Lately, I've been getting feedback from some of you asking about my finger-style guitar techniques, and perhaps the best song to use as an example would be Change My Mind. I humbly write this post, knowing that there are about a million things I have left to learn on guitar and as a musician in general.
The process of writing Change My Mind really inspired me to start using my acoustic guitar in more creative ways. I always aim to write songs that are interesting to as many people as possible. As pop artists, we want our work to have relatable, original lyrical content, a catchy melody or hook, and of course good dynamic. When it comes to creating dynamic in songwriting or in performances, using the guitar as a percussive instrument and playing with rhythm can go a long way. Of course, there are many ways to go about doing that. The first and most common is by using the palm of your right hand, resting it against the bridge of the guitar and muffling the strings as you strum. This is normally done when using a pick. That way, you hear the sound of your pick attack as much as you do the notes. But this is almost impossible to do when you're doing finger-style.
Finger picking is the first style that I learned on guitar, and to this day it's what I feel most comfortable doing, but it can be frustrating to put energy into a technique that is so detail oriented.
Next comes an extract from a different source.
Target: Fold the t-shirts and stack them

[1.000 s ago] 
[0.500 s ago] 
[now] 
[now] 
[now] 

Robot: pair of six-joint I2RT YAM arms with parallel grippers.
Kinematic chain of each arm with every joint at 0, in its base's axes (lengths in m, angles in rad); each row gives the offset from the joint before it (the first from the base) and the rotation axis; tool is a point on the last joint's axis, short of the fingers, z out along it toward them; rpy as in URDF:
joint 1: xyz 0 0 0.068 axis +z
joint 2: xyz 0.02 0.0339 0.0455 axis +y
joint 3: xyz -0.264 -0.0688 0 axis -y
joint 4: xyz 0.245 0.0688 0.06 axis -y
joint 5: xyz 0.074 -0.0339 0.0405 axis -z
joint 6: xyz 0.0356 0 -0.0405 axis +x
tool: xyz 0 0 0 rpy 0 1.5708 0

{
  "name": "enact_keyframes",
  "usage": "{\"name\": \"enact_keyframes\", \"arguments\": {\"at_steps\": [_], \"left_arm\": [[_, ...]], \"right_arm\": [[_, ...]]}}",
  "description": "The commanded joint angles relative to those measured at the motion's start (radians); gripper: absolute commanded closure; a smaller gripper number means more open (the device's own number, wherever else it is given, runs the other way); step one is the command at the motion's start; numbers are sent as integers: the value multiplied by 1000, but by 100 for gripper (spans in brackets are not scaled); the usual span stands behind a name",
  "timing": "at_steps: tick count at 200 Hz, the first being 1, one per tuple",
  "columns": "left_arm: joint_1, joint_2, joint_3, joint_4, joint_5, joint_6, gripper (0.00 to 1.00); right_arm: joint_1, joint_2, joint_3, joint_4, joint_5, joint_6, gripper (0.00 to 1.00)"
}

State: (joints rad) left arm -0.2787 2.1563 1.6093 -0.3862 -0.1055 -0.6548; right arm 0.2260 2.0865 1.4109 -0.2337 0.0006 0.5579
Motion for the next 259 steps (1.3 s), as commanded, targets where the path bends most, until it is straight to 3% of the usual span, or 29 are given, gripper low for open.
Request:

The first thing that worked for me was a flamenco method called abanico or “fan”. This involves flicking down on the strings rather than using a pick or your index finger. In Change My Mind, I do something similar to that, holding my right hand close enough to the strings to where I can strike and mute the lower strings with the fleshy part of my hand, and still let the higher strings ring out by flicking down on them with my nails. A little added bonus: since I no longer need a pick in my hand to get the same tension, I now have an easier transition from strumming into fingerpicking. Then if you really want to have fun you can do a combination of both - which is what happens in the chorus of Change My Mind.
Experimenting with rhythm in general is huge too, and there's a lot of different genres to study that give a good idea as to how to do that. Progressive Rock has done that for me. Watching, learning and playing songs from genres and bands that are completely different from our own is humbling but almost always worth while - especially when it comes to playing guitar!